→ Provided data

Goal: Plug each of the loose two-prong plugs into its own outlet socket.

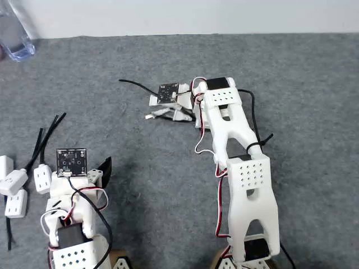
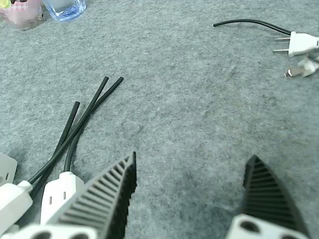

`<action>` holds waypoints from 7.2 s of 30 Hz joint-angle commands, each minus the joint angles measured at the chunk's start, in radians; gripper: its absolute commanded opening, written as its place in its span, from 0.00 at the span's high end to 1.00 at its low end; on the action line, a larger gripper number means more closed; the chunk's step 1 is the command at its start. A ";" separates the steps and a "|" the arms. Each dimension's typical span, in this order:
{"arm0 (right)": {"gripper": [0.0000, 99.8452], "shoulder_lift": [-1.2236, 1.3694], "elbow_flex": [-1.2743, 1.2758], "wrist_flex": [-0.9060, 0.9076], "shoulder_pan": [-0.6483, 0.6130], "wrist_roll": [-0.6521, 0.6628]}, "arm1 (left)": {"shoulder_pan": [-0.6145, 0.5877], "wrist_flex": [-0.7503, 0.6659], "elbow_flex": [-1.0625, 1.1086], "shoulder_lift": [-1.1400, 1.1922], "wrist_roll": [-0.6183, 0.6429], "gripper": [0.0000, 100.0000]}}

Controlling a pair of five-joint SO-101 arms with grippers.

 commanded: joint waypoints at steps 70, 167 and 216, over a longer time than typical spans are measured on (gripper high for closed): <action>0.99 0.203 -0.617 0.473 0.845 0.376 | 0.043 0.018 -0.005 -0.011 -0.008 0.68; 0.67 0.384 -0.816 0.469 0.065 -0.060 | 0.043 0.018 -0.005 -0.011 -0.008 0.68; 0.99 0.303 -0.918 0.475 0.549 0.106 | 0.043 0.017 -0.005 -0.011 -0.008 0.68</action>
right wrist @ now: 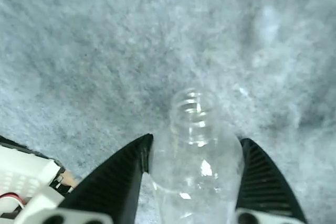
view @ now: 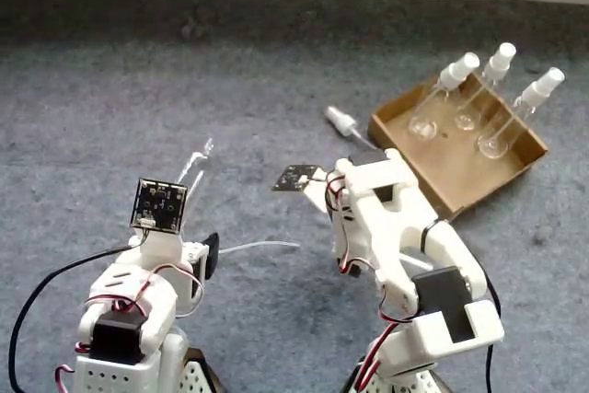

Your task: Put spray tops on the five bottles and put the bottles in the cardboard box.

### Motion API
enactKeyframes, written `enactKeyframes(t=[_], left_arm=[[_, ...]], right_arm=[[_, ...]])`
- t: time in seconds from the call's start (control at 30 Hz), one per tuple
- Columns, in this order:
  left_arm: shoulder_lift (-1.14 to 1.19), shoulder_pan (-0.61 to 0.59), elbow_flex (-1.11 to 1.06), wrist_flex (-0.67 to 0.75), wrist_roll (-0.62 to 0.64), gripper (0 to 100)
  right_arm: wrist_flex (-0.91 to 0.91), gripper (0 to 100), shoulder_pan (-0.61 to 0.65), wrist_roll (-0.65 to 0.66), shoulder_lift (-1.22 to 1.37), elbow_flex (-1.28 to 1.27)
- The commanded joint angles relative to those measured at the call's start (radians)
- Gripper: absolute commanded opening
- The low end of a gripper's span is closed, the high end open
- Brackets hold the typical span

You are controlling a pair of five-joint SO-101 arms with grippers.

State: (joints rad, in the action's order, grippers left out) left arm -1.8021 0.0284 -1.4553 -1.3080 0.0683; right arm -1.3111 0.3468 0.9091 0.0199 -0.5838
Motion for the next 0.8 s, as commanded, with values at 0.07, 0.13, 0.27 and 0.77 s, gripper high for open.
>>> enactKeyframes(t=[0.07, 0.13, 0.27, 0.77], left_arm=[[0.002, 0.015, 0.005, -0.003, -0.011, 17], [0.002, 0.015, 0.005, -0.003, -0.011, 17], [0.002, 0.015, 0.004, -0.003, -0.011, 17], [0.002, 0.015, 0.002, -0.003, -0.011, 17]], right_arm=[[0.036, 19.6, -0.031, -0.057, -0.012, 0.059], [0.081, 19.6, -0.027, -0.124, -0.012, 0.076], [0.119, 19.7, -0.025, -0.224, -0.01, 0.159], [0.239, 29.6, 0.088, -0.281, -0.001, 0.259]])
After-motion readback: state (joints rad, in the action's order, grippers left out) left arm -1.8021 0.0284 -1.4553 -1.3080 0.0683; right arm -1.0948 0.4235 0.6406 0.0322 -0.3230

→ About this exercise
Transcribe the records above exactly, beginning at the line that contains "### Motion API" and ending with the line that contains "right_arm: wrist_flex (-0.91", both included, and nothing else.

→ Answer section
### Motion API
enactKeyframes, written `enactKeyframes(t=[_], left_arm=[[_, ...]], right_arm=[[_, ...]])`
- t: time in seconds from the call's start (control at 30 Hz), one per tuple
- Columns, in this order:
  left_arm: shoulder_lift (-1.14 to 1.19), shoulder_pan (-0.61 to 0.59), elbow_flex (-1.11 to 1.06), wrist_flex (-0.67 to 0.75), wrist_roll (-0.62 to 0.64), gripper (0 to 100)
  right_arm: wrist_flex (-0.91 to 0.91), gripper (0 to 100), shoulder_pan (-0.61 to 0.65), wrist_roll (-0.65 to 0.66), shoulder_lift (-1.22 to 1.37), elbow_flex (-1.28 to 1.27)

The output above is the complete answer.